India: rupia sempre più stabile grazie al premier Modi. E il tapering non fa più paura

Nicola D’Antuono

11 Settembre 2014 - 07:16

L’India è tornata ad attirare i capitali esteri, nonostante il tapering. Merito del nuovo governo Modi, che ha anche stabilizzato la rupia sui mercati internazionali

India: rupia sempre più stabile grazie al premier Modi. E il tapering non fa più paura

Il nuovo governo indiano capeggiato dal premier nazionalista Narendra Modi ha riscosso sin da subito grande fiducia sui mercati internazionali, tanto che la borsa di Mumbai si è messa a correre con decisione e la rupia si è stabilizzata dopo mesi di forti turbolenze. Nemmeno il tapering negli Stati Uniti fa più paura, dopo che lo scorso anno aveva provocato enormi deflussi di capitali dal paese e il tracollo della rupia fino ai minimi di sempre. Oggi il tasso di cambio USDINR quota in area 61, in rialzo a causa della forza generalizzata del biglietto verde sui mercati valutari. Qualche giorno fa, però, il cambio era sceso sui minimi da oltre un mese in area 60,20.

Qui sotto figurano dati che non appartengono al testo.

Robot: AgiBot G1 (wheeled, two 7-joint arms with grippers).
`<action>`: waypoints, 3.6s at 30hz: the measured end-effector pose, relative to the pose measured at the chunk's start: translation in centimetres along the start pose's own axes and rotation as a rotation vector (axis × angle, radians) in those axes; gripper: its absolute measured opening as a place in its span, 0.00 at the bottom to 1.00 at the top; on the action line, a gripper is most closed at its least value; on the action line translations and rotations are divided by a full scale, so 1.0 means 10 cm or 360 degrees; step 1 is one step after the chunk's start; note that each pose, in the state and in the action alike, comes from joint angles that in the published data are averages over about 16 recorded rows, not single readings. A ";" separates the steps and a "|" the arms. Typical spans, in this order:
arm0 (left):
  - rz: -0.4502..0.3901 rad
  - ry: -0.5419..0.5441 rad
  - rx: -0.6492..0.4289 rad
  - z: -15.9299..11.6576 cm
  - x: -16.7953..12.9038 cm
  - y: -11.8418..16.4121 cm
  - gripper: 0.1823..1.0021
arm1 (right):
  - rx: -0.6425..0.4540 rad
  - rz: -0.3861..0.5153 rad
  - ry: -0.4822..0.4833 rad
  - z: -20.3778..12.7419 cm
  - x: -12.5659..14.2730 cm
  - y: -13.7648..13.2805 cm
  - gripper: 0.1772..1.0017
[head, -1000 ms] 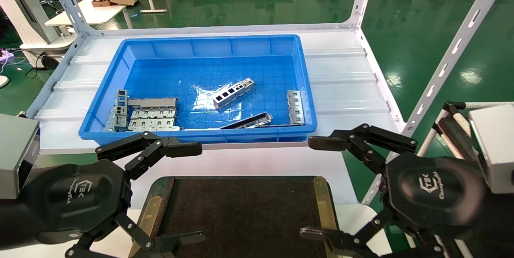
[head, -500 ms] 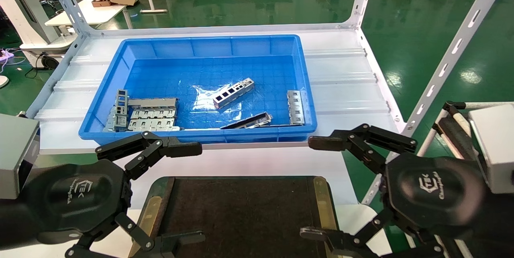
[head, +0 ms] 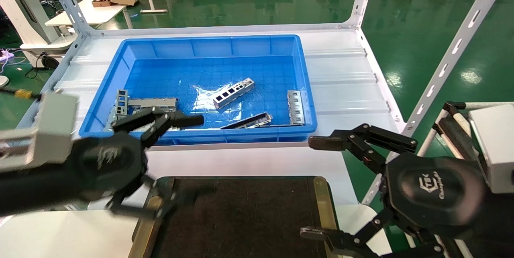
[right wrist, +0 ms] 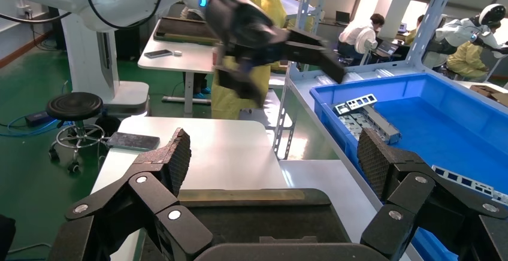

Secondo un panel di analisti finanziari interpellati da Bloomberg, il cambio USDINR sarà a 61 entro fine 2015. La nuova stima è decisamente migliore per la rupia rispetto a quella di giugno, quando gli esperti del mercato forex avevano stimato un cambio a 62,3 entro la fine del prossimo anno. Ora è attesa maggiore stabilità finanziaria e i record negativi della valuta di New Delhi, toccati sul finire di agosto dello scorso anno a 68,80 rupie per dollaro, appaiono solo un brutto ricordo. Merito del lavoro svolto finora dal nuovo governo Modi, che ha lavorato molto per riconquistare la fiducia degli investitori internazionali.

La tenuta della rupia dipende molto dalla fiducia degli investitori esteri, che nell’ultimo trimestre hanno messo sul piatto ben 7,8 miliardi di dollari di risorse finanziarie fresche da utilizzare per la riduzione dell’enorme deficit delle partite correnti indiano, che a fine 2012 sfiorava i 32 miliardi di dollari. Intanto la Reserve Bank of India, che continua a perseguire una politica monetaria restrittiva con tassi all’8%, ha approfittato della fase di stabilità della rupia per aumentare le riserve valutarie a 321 miliardi di dollari nel mese di luglio (livello praticamente vicino al massimo di sempre).

Da un punto di vista finanziario l’India deve ancora risolvere alcuni problemi. In primis va tenuta a bada l’inflazione, che viaggia quasi all’8% su base annua, anche se la crescita del pil dovrebbe attestarsi al 5,9% a conclusione dell’anno fiscale a marzo 2015 (stime del governo centrale). I tassi poi sono ancora troppo alti, visto che sul titolo di stato decennale New Delhi paga l’8,5% (il livello più alto tra i paesi asiatici). Altri big asiatici, come la Cina e il Giappone, pagano tassi decisamente più bassi (Pechino il 4,5%, Tokyo addirittura lo 0,5%). Per il momento, però, al governo indiano sta bene così: meglio non rischiare di perdere i preziosi flussi di capitali esteri, in una fase in cui è ancora in corso il tapering e i tassi USA sono sempre più vicini al primo ritocco verso l’alto.